My child has cleft lip and palate – what now?


My child has cleft lip and palate – what now?

October 20, 2020 5:21 pm Published by

If your child is born with a cleft lip or palate, it can feel like bit of a shock. However, there’s no need to be overly stressed. With the right medical attention, the condition can be treated early on in life, and your baby can go on to live a happy and fulfilling childhood.

What is cleft lip and palate?

A cleft lip is a split or opening in the upper lip. It happens in a very specific time during pregnancy, when the baby’s face is forming – between the fourth and seventh weeks. If the tissues that form the lips and mouth don’t properly fuse together at the front, then a cleft lip can occur. It could just be a gap on one side, known as unilateral, or gaps on both sides of the lip, called bilateral – and it might be small, or it might reach to the nose.

A cleft palate happens when the mouth roof – which is formed between the sixth and ninth weeks – don’t fuse together. This might be just partially along the roof of the mouth, or the whole way across. Formally called orofacial clefts, there’s an estimated 1 in every 1600 babies born with cleft lip and palate in the US every year.

When does it happen?

A cleft lip and palate might be spotted during an ultrasound, or more likely when baby is born, though some types may not be spotted until later on in life. It might not need surgery, depending on how severe it is – for example, if it is causing speech problems or not.

Babies with a cleft lip and palate can have feeding problems, and it can also affect hearing and the development of teeth. Babies with the condition are also more likely to develop ear infections. If it’s not treated, children can also have speech problems later on – as well as potential social issues from its very visual nature.

What causes cleft lip and palate?

The specific causes are unknown, but there are a number of risk factors influencing whether a baby develops cleft lip and palate. Medics believe it’s a combination of these external, environmental factors, and genetics. If a cleft lip and palate runs in your family, then it is more likely that your child could have it also. However, it’s important to know that cleft lip and palate is likely to be a ‘one off’ – the risk of having another child with the condition is slightly raised, but there’s still a pretty small chance that it will happen again.

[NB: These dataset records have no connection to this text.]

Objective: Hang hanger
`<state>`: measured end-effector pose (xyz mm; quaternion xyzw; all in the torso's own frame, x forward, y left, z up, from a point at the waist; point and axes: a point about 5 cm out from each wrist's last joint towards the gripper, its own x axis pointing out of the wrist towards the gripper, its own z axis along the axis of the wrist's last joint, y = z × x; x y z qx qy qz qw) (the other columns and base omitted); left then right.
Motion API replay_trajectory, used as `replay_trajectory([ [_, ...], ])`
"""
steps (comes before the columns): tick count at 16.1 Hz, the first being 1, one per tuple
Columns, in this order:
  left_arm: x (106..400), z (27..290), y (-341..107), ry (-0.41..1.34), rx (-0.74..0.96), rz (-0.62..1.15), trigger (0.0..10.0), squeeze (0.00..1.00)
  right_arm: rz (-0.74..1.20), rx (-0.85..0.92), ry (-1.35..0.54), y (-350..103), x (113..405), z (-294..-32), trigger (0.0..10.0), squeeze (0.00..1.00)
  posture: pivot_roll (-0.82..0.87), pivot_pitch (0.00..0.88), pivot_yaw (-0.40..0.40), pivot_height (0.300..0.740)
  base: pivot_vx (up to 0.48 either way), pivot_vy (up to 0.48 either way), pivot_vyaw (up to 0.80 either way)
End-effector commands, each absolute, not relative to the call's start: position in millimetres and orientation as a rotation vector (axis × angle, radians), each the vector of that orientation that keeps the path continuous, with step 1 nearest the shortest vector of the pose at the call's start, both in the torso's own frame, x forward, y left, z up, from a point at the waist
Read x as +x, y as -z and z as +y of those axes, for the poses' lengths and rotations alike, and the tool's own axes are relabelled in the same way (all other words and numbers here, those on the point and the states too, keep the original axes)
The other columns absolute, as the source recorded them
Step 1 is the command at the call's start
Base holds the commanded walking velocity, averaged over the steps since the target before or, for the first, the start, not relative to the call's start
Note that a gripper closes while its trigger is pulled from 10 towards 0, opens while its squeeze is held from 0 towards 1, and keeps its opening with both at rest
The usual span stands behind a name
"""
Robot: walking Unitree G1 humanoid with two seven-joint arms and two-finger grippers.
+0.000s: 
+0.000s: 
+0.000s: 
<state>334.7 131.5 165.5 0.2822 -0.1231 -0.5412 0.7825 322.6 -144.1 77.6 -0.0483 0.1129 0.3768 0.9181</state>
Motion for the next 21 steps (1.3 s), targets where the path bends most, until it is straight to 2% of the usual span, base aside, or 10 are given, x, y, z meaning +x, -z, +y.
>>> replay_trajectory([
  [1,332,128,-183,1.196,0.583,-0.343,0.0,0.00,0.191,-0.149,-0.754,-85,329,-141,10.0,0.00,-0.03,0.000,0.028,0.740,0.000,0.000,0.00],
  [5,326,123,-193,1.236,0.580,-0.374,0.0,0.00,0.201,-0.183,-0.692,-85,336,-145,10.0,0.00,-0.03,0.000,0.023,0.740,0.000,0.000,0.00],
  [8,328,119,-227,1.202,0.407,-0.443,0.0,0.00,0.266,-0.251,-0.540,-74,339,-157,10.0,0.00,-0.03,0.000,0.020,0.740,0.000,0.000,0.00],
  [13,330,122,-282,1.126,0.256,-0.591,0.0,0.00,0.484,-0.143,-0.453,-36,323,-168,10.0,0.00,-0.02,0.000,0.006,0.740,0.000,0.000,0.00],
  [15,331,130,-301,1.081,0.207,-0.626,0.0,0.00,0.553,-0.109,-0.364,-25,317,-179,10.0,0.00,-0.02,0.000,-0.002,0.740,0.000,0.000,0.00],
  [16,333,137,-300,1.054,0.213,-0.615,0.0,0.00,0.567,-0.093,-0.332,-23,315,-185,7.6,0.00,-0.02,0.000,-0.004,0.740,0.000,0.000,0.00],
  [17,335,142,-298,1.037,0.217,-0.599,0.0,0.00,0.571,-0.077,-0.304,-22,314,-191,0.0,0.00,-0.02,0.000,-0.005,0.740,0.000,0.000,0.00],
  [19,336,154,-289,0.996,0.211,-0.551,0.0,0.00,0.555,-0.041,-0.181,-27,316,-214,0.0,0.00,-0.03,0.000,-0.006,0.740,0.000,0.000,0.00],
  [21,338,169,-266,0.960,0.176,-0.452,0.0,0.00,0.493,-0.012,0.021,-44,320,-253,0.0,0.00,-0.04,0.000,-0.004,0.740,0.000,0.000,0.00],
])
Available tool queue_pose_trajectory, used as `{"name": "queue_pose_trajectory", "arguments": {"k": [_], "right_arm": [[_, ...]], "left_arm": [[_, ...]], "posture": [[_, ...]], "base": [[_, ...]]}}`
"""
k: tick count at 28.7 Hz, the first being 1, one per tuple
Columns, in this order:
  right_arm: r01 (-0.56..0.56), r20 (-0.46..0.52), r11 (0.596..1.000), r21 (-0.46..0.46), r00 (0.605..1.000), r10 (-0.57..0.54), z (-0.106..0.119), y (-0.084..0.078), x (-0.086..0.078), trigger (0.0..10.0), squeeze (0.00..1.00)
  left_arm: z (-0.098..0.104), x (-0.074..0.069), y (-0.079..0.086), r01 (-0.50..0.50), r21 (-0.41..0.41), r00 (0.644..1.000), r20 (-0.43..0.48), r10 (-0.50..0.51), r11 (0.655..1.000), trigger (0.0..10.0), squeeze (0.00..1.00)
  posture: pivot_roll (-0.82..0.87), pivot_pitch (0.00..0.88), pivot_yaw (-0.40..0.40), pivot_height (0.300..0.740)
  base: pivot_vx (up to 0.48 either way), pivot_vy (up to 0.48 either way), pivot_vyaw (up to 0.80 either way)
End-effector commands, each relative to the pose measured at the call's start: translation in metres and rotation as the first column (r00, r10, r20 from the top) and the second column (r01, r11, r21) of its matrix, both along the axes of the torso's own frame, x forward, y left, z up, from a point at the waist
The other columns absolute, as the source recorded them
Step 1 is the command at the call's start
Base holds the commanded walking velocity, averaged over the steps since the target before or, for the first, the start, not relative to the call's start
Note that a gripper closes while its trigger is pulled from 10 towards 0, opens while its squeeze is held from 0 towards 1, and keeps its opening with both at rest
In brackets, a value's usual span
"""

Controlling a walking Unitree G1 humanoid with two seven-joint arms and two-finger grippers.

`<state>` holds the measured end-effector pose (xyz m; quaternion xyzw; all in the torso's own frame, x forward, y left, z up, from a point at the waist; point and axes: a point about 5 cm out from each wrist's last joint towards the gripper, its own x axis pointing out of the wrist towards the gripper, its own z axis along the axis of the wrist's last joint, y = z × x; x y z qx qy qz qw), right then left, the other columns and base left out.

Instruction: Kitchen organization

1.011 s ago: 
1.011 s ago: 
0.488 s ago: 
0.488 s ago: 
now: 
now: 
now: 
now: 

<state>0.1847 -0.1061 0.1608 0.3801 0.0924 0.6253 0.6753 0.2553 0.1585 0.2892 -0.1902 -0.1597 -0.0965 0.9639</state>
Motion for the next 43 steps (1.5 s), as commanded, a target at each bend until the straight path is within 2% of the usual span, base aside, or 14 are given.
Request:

Smoking, having diabetes, and some medicines taken during pregnancy such as steroids, can all increase the chances of cleft lip and palate developing. Drinking alcohol also increases the likelihood, and it’s also thought that excess weight might influence it too. So – it’s very important to be as healthy as possible during pregnancy. It’s usually recommended to take extra vitamins– as a lack of folic acid has also been linked to it. However, it’s best to talk your doctor about it, before taking anything new.

How can cleft lip and palate be treated?

Cleft lip and palate can feel worrying – but it can be corrected, and modern surgeries leave minimal scarring that will fade even more over time. Cleft lip normally is operated on between three to six months of age, and cleft palate from six months to one year, or maybe 18 months. Feeding problems, speech problems, and any other issues will all improve after surgery.

For dental health, it’s a good idea to keep up regular six-monthly appointments with your pediatric dental clinic at Drs. Nicolas & Asp, so they can help with good dental hygiene and any orthodontic treatment that might be needed.

In short – cleft lip and palate is very treatable. But the sooner it is treated, the better it will be for your child. Once treated – your child is very likely to go and live a completely normal life!